Work request:
Copy out, from the entries below, each line that holds the string "elements".

%%

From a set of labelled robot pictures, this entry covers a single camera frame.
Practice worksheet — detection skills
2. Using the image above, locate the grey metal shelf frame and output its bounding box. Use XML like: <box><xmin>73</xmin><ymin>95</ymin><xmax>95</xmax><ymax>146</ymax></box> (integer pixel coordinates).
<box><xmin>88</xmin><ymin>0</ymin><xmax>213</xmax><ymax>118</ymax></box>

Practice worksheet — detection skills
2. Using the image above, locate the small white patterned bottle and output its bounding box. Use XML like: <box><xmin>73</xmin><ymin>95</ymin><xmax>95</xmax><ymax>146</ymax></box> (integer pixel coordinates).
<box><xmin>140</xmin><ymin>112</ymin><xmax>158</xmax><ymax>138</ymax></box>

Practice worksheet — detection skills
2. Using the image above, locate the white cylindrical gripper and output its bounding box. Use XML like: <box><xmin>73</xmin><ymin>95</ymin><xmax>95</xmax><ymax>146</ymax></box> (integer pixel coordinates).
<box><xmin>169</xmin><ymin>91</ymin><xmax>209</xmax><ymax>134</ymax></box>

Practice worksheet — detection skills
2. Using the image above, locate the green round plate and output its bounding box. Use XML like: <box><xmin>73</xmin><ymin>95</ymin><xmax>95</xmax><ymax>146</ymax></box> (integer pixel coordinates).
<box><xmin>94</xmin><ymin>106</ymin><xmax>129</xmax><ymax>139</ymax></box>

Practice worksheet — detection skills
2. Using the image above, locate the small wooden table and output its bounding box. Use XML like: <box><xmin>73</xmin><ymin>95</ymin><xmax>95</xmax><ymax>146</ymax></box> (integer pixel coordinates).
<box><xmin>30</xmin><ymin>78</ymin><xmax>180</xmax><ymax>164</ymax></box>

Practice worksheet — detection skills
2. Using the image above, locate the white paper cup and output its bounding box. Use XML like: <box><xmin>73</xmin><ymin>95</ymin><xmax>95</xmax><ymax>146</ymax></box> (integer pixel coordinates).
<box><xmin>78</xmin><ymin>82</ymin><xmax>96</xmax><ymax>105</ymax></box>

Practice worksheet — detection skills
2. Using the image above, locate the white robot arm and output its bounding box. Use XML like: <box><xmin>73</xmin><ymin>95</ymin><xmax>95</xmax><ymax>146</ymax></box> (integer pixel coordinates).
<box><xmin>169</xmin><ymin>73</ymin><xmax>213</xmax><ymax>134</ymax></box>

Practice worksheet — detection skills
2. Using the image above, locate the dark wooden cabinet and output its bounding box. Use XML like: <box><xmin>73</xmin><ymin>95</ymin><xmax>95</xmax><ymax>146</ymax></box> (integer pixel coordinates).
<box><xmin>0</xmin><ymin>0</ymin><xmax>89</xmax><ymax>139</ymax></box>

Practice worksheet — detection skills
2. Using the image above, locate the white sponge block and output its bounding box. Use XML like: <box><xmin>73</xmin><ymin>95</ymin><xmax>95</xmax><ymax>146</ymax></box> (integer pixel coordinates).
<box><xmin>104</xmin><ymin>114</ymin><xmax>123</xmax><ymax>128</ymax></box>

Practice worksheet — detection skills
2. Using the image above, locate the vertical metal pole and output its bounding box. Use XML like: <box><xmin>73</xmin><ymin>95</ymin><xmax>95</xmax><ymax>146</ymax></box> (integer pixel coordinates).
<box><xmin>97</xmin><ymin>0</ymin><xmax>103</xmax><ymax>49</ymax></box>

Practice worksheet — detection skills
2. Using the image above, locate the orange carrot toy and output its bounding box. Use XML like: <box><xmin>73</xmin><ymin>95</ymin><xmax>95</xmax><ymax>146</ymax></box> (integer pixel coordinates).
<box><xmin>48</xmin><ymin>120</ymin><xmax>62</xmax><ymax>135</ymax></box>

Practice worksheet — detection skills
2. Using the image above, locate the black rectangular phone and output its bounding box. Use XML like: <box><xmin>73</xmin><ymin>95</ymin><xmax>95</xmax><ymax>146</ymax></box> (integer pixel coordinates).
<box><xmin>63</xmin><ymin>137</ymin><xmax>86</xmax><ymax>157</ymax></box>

%%
%%

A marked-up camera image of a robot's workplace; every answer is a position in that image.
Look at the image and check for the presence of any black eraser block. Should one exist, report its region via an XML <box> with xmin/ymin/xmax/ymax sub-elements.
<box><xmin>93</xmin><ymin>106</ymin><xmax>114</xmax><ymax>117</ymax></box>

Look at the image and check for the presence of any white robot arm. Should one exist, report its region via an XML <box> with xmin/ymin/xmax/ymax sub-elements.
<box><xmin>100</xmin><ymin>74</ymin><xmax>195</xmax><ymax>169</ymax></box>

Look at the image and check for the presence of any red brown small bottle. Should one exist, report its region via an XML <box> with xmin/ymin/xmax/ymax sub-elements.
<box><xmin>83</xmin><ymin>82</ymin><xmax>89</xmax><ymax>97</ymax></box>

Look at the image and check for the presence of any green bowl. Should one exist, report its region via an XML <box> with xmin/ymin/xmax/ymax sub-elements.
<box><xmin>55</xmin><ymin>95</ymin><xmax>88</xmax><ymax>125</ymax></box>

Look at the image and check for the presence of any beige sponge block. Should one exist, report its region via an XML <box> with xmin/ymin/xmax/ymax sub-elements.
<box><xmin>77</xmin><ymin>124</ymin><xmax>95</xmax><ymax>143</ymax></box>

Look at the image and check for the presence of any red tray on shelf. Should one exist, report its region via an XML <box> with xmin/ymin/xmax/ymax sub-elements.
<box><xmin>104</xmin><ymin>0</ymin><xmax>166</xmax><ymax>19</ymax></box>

%%

Response area:
Look at the image and check for the presence of any black eraser block. Should one exist, report its region via an XML <box> with xmin/ymin/xmax/ymax sub-elements.
Look at the image and check for the presence of any white robot arm. Should one exist, report its region via an XML <box> with xmin/ymin/xmax/ymax sub-elements.
Look at the image and check for the presence of any red brown small bottle. Should one exist, report its region via an XML <box> with xmin/ymin/xmax/ymax sub-elements.
Look at the image and check for the presence of any green bowl. Should one exist, report its region via an XML <box> with xmin/ymin/xmax/ymax sub-elements.
Look at the image and check for the presence of any beige sponge block. Should one exist, report its region via an XML <box> with xmin/ymin/xmax/ymax sub-elements.
Look at the image and check for the presence of any red tray on shelf. Should one exist, report its region via an XML <box> with xmin/ymin/xmax/ymax sub-elements.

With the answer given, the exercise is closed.